> _HOW TO COMPLETE THIS TASK_: The word "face" marks the lines you need; copy each of them from the data.
[DATA SHOWN — start]
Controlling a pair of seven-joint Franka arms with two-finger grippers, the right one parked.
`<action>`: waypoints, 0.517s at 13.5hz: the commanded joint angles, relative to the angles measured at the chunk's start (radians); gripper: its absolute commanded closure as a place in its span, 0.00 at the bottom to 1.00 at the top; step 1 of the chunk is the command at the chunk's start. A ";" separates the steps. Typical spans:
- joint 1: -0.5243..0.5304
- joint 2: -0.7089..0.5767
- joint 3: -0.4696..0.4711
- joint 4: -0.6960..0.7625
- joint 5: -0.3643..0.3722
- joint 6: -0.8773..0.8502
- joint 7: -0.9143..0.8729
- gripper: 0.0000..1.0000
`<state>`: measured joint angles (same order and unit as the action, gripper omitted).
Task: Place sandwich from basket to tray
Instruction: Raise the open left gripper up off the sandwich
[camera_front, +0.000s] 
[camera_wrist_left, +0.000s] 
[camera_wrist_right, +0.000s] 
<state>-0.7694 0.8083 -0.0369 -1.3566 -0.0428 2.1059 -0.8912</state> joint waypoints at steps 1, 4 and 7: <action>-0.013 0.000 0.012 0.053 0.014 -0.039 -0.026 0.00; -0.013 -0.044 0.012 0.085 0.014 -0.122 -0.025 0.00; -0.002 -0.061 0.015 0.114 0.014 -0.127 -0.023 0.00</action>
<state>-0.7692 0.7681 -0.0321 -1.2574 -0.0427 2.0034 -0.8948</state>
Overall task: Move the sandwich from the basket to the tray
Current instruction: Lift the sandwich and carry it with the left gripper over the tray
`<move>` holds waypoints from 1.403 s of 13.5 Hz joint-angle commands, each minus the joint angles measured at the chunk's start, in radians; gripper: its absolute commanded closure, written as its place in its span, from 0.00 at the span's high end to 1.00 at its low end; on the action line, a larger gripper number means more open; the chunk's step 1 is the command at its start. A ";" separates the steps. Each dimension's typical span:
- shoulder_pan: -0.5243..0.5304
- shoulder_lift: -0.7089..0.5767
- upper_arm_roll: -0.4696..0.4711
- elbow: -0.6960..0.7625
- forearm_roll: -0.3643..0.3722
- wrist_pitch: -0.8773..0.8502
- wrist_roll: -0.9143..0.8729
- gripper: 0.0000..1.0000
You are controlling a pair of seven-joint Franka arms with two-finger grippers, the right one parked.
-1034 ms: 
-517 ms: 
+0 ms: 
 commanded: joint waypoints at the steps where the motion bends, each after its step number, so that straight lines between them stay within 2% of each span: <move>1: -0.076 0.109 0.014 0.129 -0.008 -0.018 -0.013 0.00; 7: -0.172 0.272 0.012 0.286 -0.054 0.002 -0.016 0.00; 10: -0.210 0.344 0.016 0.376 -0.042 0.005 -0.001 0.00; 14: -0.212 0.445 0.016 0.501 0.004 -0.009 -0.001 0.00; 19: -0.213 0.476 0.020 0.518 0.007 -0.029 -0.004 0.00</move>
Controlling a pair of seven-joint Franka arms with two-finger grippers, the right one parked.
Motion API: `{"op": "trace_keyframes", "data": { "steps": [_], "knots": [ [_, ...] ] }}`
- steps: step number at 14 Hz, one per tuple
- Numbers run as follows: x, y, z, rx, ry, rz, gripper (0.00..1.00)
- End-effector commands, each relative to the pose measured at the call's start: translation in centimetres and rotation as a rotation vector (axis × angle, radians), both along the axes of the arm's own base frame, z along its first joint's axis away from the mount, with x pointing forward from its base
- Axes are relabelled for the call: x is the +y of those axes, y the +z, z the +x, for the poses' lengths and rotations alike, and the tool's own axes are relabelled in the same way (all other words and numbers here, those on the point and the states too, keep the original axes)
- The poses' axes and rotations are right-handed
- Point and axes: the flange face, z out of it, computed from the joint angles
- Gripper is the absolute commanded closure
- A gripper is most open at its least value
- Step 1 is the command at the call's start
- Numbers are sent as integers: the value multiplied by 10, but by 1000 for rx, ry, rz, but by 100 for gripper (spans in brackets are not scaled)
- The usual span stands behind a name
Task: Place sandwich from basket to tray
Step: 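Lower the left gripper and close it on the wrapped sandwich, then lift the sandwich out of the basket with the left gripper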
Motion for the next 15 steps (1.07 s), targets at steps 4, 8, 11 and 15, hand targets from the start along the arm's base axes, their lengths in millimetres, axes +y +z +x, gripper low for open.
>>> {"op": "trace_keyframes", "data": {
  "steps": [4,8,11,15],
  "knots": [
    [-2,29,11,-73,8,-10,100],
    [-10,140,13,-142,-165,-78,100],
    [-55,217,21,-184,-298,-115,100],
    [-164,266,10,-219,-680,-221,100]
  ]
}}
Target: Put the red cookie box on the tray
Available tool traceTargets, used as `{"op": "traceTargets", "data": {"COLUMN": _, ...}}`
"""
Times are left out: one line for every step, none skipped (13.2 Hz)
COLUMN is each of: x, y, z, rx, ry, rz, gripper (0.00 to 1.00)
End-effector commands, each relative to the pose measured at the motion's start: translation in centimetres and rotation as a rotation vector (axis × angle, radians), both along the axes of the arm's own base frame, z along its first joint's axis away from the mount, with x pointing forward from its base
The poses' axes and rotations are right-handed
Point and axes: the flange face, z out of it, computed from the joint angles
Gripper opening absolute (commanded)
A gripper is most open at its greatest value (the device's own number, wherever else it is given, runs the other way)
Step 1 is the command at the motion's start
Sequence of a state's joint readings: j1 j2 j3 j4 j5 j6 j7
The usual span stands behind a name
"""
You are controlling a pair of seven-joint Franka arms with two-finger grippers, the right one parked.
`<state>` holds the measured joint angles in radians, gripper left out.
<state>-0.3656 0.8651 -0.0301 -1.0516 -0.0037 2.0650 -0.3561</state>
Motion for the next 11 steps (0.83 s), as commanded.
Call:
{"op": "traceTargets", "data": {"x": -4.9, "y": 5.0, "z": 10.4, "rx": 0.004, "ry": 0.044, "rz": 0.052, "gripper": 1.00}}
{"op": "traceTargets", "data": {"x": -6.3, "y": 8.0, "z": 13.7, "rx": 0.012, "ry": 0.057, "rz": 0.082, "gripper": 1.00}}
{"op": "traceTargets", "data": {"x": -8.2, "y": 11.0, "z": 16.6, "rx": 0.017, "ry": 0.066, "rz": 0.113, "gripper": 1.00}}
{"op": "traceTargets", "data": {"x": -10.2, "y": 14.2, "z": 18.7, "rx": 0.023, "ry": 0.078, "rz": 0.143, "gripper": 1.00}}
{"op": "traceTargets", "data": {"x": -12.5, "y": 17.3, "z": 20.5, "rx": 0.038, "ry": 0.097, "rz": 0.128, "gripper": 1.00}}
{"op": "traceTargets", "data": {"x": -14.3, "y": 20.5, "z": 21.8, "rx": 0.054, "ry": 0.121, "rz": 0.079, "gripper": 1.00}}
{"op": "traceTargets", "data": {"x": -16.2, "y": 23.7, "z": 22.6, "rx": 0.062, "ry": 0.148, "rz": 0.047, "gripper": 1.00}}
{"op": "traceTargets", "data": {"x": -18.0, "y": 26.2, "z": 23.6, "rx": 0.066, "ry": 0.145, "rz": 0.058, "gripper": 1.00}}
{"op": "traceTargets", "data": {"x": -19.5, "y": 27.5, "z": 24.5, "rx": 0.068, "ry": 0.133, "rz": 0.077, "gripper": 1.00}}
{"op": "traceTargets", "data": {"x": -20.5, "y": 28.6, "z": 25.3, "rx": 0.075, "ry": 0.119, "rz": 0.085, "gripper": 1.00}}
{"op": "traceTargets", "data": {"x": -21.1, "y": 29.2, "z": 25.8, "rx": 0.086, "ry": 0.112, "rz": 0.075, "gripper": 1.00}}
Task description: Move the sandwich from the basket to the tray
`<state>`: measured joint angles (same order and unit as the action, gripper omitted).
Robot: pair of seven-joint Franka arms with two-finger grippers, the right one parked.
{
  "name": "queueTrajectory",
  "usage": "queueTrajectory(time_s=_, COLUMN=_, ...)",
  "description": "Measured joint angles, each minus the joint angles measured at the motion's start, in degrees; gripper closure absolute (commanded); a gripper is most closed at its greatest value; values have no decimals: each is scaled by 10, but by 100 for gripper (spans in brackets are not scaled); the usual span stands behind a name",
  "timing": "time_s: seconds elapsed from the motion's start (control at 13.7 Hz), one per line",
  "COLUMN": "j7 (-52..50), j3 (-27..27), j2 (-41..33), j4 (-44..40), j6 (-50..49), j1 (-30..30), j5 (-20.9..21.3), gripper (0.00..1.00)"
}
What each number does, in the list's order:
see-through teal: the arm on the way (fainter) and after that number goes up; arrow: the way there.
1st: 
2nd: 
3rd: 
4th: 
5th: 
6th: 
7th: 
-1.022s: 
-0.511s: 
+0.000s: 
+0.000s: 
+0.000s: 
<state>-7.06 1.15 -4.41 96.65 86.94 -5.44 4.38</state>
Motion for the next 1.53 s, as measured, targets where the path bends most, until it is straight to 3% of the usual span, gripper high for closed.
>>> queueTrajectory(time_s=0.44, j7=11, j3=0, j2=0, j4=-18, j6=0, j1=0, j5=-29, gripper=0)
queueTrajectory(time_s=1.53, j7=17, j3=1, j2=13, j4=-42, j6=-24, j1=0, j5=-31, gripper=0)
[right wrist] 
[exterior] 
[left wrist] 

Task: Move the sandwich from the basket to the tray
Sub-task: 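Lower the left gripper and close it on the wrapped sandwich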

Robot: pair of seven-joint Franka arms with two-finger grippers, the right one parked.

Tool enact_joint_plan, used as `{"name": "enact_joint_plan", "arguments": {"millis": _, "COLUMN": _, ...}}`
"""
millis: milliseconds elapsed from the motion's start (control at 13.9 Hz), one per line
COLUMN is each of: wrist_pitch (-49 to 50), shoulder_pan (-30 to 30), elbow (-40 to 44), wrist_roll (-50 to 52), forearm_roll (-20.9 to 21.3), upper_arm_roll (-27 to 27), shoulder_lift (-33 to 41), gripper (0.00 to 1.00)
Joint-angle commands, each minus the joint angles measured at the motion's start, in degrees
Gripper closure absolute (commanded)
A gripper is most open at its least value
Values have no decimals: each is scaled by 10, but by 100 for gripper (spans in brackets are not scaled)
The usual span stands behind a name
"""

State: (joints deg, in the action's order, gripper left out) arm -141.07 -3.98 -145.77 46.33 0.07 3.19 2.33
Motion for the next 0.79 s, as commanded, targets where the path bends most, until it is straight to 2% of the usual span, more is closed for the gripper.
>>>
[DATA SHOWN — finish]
> _RESULT FOR THIS EXERCISE_:
- Point and axes: the flange face, z out of it, computed from the joint angles
Point and axes: the flange face, z out of it, computed from the joint angles

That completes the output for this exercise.